According to the first aspect of the present invention, the unbalanced weights on the two parallel axes rotate in the same direction at a constant speed while reliably maintaining a predetermined initial phase difference, and are perpendicular to the two parallel axes. Since a stable vibration form in the direction along the plane can be obtained, by selecting the initial phase difference, a uniform circular vibration as a whole, or a vibration in which the Lissajous figure becomes circular to vertically elongated as the lower part goes upward with circular vibration Or, conversely, vibrations in which the upper portion becomes horizontally long can be intentionally generated, and the most effective form of vibration can be performed for filling the molding sand according to the shape of the mold model. It has the effect of being able to fill the molding sand without damaging the model in the production of the mold. Further, since the vibrating device is provided at the lower portion of the table board, it has an effect of not disturbing the layout and work around the vibrating device. According to a second aspect of the present invention, the predetermined initial phase difference is 3
By setting the angle within the range of 0 to 150 degrees so that the entire vibration system vibrates almost circularly, the molding sand to be filled is equal in the vertical and horizontal directions at any position in the casting frame. It flows under a strong acting force, and has an effect that the molding sand is filled well even if the model has horizontal holes or vertical holes. According to the third aspect of the present invention, since the synchronization means is a timing belt and a toothed pulley, it can be easily manufactured and a synchronous rotation with an initial phase difference is reliably obtained. The effect is obtained. According to the fourth aspect of the present invention, since the synchronizing means is a gear device, it can be manufactured easily, and a synchronous rotation with a reliable initial phase difference can be obtained. Play. The invention according to claim 5 has an effect that when the electric synchronous rotating means is applied in this manner, the electric synchronous rotating means is less bulky than the mechanical synchronous rotating means. The invention according to claim 6 is
Since the vibration device is two rotation-unbalanced vibration motors, there is an effect that a vibration device for filling molding sand can be easily provided by using a commercially available vibration motor. Claim 7
According to the invention described in (1), the vibration device gives rotation to two parallel axes by one motor provided on a fixed portion outside the vibration system, so that the weight of the vibration system is reduced by that much, and the manufacture becomes easy. This has the effect that a larger mold can be made than before.

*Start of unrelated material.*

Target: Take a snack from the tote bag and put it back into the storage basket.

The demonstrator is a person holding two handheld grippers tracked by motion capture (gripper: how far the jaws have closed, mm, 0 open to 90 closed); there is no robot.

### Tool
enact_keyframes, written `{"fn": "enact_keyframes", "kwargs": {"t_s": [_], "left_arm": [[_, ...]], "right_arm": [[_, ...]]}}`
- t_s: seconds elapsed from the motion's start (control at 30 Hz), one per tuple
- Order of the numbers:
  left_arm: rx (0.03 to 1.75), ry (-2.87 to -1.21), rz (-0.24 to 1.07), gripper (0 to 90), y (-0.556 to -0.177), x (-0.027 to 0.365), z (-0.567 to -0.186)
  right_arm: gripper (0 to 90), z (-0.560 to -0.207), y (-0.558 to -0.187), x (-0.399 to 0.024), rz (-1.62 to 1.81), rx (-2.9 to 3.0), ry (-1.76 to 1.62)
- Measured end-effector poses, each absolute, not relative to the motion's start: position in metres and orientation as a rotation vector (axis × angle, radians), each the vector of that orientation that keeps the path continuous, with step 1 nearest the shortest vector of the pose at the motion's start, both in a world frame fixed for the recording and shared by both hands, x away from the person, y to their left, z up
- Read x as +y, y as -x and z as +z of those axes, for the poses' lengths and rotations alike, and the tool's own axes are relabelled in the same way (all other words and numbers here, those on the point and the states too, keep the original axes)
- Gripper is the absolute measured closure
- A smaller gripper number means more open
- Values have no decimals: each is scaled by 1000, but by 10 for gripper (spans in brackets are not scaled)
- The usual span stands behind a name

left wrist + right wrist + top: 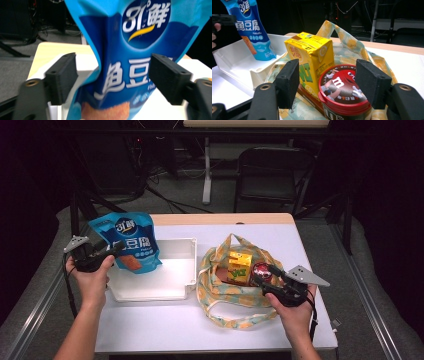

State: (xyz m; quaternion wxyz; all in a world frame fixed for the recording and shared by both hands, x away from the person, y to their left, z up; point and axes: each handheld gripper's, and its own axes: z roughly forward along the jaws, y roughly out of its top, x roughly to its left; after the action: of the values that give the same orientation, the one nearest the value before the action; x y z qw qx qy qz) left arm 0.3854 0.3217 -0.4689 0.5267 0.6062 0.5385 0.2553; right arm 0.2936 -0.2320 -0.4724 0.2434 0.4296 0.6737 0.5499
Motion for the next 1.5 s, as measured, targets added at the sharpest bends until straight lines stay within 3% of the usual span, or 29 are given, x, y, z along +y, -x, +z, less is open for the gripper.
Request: {"fn": "enact_keyframes", "kwargs": {"t_s": [0.4,0.87,1.5], "left_arm": [[1227,-1485,641,21,-349,292,-458],[1127,-1552,625,18,-314,247,-464],[1037,-1688,520,17,-306,194,-488]], "right_arm": [[318,-472,-295,-238,1462,1842,-1192],[172,-487,-306,-238,1346,1901,-1250],[198,-510,-327,-226,1257,1974,-1247]]}}
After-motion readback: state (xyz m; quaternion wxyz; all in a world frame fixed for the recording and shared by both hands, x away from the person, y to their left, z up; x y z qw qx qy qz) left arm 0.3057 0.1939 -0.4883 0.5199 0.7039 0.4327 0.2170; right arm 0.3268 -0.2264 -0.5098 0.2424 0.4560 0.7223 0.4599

[Brief description of the drawings]

FIG. 1 is a front view schematically showing a first embodiment of the present invention together with a Lissajous figure.

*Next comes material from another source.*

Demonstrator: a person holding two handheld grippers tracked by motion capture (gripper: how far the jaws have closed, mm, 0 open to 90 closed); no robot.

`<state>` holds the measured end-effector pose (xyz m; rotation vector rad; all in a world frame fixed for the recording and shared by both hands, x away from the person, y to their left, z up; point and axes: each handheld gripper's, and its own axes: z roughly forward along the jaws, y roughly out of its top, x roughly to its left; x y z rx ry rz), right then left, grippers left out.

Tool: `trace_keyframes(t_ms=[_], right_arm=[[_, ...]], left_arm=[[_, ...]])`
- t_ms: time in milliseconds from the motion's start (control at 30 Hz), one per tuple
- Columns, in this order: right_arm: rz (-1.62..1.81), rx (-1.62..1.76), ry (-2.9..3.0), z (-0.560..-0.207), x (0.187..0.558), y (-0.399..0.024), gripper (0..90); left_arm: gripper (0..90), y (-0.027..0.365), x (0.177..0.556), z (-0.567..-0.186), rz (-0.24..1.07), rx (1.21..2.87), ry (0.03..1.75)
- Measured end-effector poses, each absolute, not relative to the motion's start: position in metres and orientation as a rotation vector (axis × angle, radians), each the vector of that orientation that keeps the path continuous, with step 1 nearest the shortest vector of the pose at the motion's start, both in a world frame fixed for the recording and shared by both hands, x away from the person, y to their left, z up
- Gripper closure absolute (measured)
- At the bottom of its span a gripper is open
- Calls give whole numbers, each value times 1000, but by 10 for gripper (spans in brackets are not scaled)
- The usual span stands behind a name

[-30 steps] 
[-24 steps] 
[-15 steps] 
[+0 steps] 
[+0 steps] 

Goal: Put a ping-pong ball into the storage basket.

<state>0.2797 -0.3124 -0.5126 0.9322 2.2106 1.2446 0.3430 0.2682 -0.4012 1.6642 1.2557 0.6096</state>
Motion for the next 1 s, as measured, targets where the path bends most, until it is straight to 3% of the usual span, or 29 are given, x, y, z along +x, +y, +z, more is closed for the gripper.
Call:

FIG. 2 is a plan view schematically showing the same embodiment.

FIG. 3 is a front view schematically showing a Lissajous figure when the motor of the embodiment is rotated in a direction opposite to that of FIG. 1;

FIG. 4 is a plan view corresponding to FIG.

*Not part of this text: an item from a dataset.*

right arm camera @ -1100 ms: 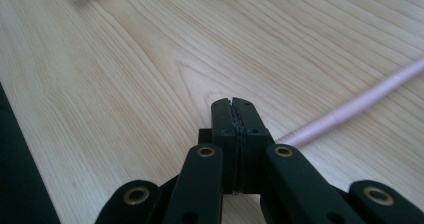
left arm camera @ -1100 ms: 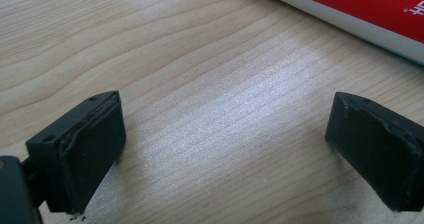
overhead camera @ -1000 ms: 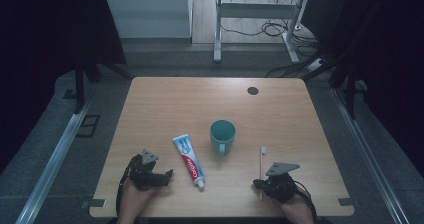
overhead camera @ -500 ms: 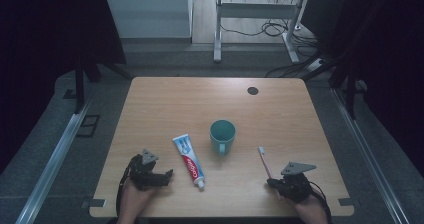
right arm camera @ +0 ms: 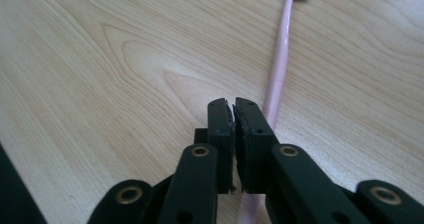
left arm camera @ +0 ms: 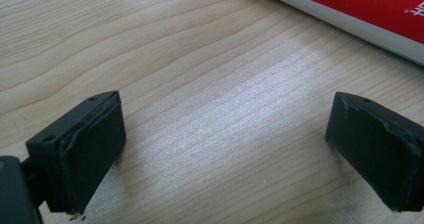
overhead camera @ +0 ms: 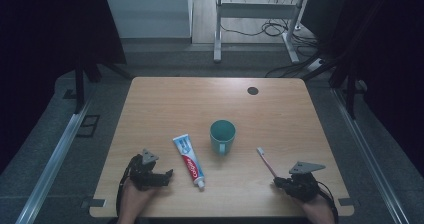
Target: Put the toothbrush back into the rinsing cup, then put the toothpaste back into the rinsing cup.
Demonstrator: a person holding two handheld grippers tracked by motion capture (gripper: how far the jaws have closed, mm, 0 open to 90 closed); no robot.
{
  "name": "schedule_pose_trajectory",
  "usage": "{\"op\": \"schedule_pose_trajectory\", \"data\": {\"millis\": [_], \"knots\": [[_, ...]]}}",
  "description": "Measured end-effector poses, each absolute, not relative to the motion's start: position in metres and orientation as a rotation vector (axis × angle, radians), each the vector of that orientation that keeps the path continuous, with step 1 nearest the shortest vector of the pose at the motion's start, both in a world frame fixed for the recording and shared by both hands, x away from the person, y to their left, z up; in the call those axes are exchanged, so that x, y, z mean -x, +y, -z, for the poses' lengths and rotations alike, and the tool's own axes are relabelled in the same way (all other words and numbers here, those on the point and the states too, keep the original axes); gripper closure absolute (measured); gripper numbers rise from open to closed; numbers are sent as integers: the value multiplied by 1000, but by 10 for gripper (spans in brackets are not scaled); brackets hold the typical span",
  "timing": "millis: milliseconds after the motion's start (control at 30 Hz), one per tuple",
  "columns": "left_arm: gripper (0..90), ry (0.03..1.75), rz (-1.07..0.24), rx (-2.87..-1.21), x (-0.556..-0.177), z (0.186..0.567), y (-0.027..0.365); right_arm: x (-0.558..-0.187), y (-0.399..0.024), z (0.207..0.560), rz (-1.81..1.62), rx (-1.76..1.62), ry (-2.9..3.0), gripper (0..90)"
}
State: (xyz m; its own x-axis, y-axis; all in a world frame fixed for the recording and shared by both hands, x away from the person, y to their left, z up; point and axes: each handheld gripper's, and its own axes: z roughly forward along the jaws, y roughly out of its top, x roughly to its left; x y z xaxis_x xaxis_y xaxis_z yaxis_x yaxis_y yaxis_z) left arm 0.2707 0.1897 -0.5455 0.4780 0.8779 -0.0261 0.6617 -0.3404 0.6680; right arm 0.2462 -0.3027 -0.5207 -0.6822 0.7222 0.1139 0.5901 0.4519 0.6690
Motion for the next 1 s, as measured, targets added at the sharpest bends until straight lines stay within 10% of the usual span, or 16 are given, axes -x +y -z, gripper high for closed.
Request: {"op": "schedule_pose_trajectory", "data": {"millis": [1000], "knots": [[28, 1270, -453, -2107, -271, 546, 189, -266, -307, 499, -795, -1260, 2600, 654]]}}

FIG. 5 is a front view schematically showing a second embodiment of the present invention.

FIG. 6 is a plan view schematically showing the same embodiment.

FIG. 7 is a front view schematically showing a third embodiment of the present invention.

FIG. 8 is a plan view schematically showing the same embodiment.

FIG. 9A is a block diagram illustrating a schematic configuration of a synchronous rotation unit according to a fourth embodiment of the present invention, and FIG. 9B is a schematic diagram of a synchronous rotation unit according to a fifth embodiment of the present invention. FIG. 3 is a block diagram illustrating a configuration.

FIG. 10 is a front view schematically showing a molding sand filling vibrating device used in an experiment relating to the present invention.

FIG. 11 is a plan view corresponding to FIG.

FIG. 12 is a front view schematically showing a conventional molding sand filling vibrating apparatus.

FIG. 13 is a plan view corresponding to FIG.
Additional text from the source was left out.